Work instructions | Everything in the listing that follows should be reproduced exactly except the pictures.

Dataset section |
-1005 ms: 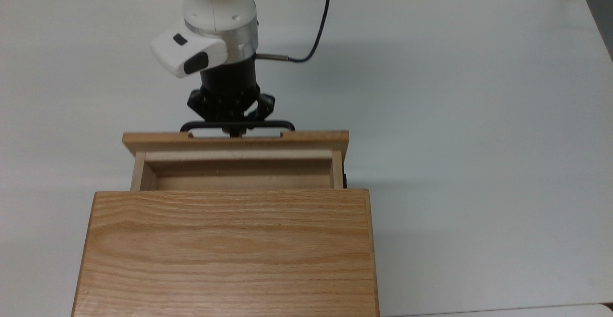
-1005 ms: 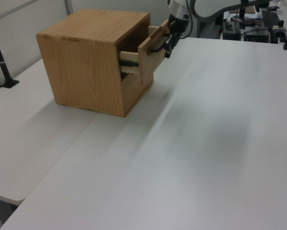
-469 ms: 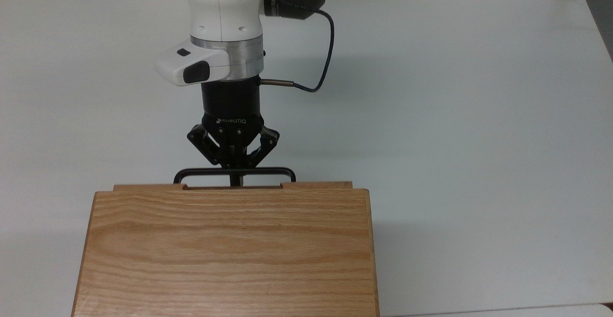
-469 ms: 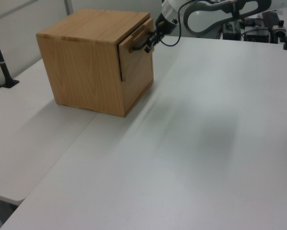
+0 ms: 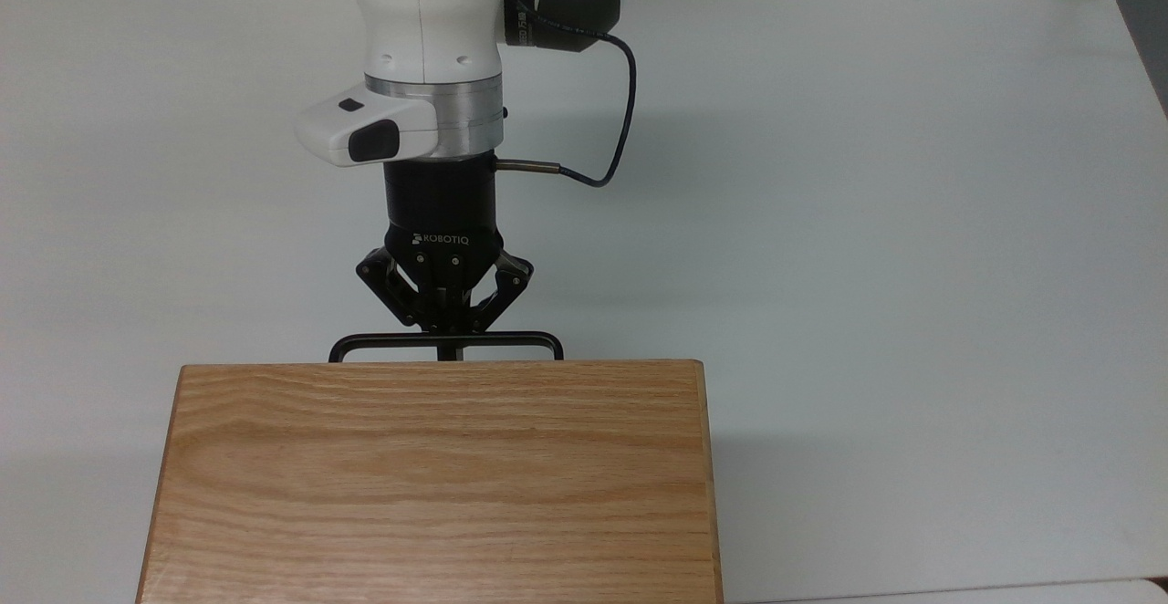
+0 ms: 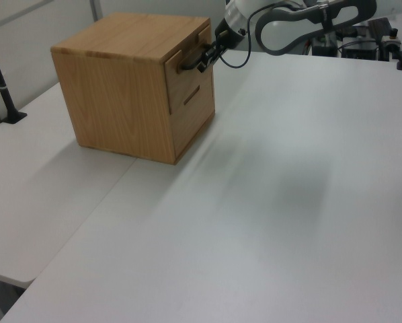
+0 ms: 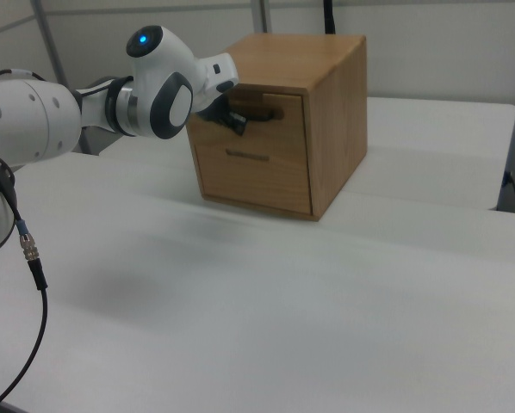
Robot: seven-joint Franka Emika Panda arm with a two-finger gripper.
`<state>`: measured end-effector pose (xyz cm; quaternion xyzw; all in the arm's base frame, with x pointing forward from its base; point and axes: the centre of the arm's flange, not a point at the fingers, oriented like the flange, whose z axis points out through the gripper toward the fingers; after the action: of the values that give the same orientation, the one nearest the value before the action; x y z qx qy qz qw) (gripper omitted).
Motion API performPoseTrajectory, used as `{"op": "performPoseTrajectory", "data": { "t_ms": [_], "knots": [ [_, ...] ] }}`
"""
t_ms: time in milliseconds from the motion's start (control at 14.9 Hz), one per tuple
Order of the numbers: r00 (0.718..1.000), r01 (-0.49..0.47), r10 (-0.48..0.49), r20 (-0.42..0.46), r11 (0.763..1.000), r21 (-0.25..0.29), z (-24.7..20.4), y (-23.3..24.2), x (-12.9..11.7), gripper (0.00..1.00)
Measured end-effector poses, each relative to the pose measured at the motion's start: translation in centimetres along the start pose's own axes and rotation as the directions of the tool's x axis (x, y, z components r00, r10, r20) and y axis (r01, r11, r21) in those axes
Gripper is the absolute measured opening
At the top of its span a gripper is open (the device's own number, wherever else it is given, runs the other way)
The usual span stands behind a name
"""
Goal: Close the drawer by sliding it
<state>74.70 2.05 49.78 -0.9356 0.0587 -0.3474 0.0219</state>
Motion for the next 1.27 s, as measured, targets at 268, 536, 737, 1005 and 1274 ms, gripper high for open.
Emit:
{"op": "performPoseTrajectory", "data": {
  "t_ms": [268,536,737,1005,1274],
  "knots": [
    [0.998,-0.002,0.002,0.067,1.0,-0.012,0.9,0.5,-1.8,0.01],
    [0.964,-0.003,0.015,0.264,0.999,-0.048,-2.9,1.2,-3.5,0.01],
    [0.893,0.001,0.037,0.449,0.996,-0.084,-8.0,2.1,-4.5,0.01],
    [0.821,0.009,0.052,0.569,0.995,-0.103,-14.9,2.5,-6.2,0.01],
    [0.793,0.016,0.051,0.607,0.994,-0.104,-20.0,2.5,-8.1,0.02]
  ]
}}
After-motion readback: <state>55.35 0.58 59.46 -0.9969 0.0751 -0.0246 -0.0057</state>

Solution for this problem |
-1005 ms: 
-1005 ms: 
-469 ms: 
-469 ms: 
+0 ms: 
+0 ms: 
+0 ms: 
Robot: seven-joint Franka Emika Panda arm with a two-finger gripper.
`<state>`: measured end-effector pose (xyz cm; quaternion xyzw; all in the arm's base frame, with x pointing forward from its base; point and axes: the centre of the arm's flange, not a point at the fingers, oriented like the flange, whose z axis points out through the gripper toward the fingers; after the action: of the values that give the same orientation, the one nearest the value before the action; x y z qx qy qz qw) (gripper omitted).
Motion API performPoseTrajectory, used as `{"op": "performPoseTrajectory", "data": { "t_ms": [_], "knots": [ [_, ...] ] }}`
"""
t_ms: time in milliseconds from the motion's start (control at 14.9 Hz), one per tuple
Order of the numbers: r00 (0.718..1.000), r01 (-0.49..0.47), r10 (-0.48..0.49), r20 (-0.42..0.46), r11 (0.763..1.000), r21 (-0.25..0.29), z (-24.7..20.4), y (-23.3..24.2), x (-12.9..11.7), gripper (0.00..1.00)
Measured end-effector poses, each relative to the pose measured at the motion's start: translation in centimetres along the start pose's own axes and rotation as the directions of the tool's x axis (x, y, z components r00, r10, r20) and y axis (r01, r11, r21) in those axes
Gripper is the absolute measured opening
At the top of its span a gripper is open (the device's own number, wherever else it is given, runs the other way)
The usual span stands behind a name
"""
Goal: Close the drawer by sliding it
<state>74.70 2.05 49.78 -0.9356 0.0587 -0.3474 0.0219</state>
Motion for the next 1.27 s, as measured, targets at 268, 536, 737, 1005 and 1274 ms, gripper high for open.
Emit:
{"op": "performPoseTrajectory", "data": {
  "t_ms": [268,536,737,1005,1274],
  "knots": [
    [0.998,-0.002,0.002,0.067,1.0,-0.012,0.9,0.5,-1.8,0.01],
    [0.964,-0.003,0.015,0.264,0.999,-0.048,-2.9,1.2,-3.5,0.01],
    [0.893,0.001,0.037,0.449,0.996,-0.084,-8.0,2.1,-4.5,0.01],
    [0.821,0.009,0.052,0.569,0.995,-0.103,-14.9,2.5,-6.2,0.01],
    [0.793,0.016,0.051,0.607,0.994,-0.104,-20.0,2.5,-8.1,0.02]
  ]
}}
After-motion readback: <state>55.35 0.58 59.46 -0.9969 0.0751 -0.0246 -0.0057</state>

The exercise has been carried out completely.